EXERCISE MATERIAL:

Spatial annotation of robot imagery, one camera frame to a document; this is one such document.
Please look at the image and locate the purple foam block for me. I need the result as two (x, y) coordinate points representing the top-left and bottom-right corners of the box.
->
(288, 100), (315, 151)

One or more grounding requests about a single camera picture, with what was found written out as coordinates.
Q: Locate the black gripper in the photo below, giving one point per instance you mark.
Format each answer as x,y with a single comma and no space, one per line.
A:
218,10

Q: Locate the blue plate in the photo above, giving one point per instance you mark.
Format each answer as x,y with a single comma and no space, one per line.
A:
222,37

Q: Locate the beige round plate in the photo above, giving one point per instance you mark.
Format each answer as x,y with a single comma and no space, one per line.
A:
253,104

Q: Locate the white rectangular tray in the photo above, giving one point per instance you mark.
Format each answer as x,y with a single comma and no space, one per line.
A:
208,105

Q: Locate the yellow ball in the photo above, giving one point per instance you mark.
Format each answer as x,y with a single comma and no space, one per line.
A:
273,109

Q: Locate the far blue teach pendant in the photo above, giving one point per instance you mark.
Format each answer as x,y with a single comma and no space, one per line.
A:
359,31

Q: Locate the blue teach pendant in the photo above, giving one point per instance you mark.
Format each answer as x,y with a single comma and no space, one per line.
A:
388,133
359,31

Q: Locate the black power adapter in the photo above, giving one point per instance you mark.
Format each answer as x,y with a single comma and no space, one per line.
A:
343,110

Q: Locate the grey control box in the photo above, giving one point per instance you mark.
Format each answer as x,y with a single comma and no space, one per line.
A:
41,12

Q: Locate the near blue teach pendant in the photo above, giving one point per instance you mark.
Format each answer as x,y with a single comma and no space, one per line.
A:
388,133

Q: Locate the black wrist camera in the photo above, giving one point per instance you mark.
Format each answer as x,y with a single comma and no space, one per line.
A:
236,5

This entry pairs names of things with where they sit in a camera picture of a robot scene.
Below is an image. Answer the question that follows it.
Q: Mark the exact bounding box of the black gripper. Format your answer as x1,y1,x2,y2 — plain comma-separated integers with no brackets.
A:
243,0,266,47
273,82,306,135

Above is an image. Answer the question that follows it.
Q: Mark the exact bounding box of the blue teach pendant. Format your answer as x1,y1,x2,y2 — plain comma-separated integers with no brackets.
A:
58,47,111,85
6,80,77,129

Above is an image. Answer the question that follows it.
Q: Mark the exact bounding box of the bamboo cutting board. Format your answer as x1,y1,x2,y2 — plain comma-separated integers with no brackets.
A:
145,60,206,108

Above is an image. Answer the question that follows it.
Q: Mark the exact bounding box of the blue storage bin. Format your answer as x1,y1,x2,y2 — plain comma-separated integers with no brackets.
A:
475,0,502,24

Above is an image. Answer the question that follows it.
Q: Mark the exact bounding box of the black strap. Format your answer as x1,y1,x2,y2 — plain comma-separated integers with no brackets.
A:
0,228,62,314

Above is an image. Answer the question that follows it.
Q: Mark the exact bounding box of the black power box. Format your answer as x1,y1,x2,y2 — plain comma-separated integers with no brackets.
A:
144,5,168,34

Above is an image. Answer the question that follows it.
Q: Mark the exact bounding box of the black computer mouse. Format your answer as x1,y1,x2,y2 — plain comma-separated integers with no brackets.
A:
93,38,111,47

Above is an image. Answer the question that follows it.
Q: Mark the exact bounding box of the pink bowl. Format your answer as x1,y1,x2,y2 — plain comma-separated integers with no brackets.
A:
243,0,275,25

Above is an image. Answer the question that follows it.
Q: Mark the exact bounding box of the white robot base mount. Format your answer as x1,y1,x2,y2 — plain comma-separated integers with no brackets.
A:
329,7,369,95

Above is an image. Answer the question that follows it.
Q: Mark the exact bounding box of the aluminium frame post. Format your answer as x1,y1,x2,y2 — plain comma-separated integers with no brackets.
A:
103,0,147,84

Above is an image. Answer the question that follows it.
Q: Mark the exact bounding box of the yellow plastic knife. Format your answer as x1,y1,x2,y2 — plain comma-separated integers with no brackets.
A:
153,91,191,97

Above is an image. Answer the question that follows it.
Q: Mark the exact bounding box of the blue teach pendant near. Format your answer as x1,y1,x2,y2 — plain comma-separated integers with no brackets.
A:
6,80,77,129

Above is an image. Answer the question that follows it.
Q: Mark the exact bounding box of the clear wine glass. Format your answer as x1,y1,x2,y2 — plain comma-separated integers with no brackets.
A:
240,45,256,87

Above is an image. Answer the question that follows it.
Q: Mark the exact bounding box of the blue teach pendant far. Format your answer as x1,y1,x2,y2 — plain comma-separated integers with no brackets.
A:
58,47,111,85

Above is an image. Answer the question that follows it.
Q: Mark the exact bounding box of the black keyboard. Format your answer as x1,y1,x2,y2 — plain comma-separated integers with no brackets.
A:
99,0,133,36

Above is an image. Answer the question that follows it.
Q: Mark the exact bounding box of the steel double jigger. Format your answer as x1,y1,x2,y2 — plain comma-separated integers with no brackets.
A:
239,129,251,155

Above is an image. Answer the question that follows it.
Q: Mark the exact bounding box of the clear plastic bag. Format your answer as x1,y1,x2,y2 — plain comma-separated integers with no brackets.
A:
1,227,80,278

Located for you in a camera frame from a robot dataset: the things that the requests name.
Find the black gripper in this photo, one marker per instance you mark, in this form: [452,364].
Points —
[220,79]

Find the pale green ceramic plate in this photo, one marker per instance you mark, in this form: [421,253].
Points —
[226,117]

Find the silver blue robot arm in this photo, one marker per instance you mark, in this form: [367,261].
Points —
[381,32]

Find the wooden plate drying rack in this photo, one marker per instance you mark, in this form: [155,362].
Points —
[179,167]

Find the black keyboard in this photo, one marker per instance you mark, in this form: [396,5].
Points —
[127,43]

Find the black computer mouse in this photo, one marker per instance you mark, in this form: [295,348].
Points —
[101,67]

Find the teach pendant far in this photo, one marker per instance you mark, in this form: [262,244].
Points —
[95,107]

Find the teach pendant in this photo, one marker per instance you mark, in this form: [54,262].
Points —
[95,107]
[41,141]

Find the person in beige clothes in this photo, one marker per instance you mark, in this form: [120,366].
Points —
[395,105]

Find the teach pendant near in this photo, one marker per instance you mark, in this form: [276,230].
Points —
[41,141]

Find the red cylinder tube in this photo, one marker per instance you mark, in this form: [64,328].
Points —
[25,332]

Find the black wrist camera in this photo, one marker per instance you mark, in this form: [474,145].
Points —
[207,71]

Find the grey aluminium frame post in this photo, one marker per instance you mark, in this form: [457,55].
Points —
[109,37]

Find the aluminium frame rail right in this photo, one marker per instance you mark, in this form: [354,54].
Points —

WHAT THE TASK REQUIRES: Find all the lines containing "gripper" in the material, then copy them.

COMPLETED EXERCISE:
Q: Locate the black gripper in the photo below, giving one point per instance you mark.
Q: Mark the exact bounding box of the black gripper. Format your answer as x1,y1,x2,y2 — plain comma-separated integers with no brackets.
Find the black gripper in this photo, one marker per instance you mark, in this form: [452,364].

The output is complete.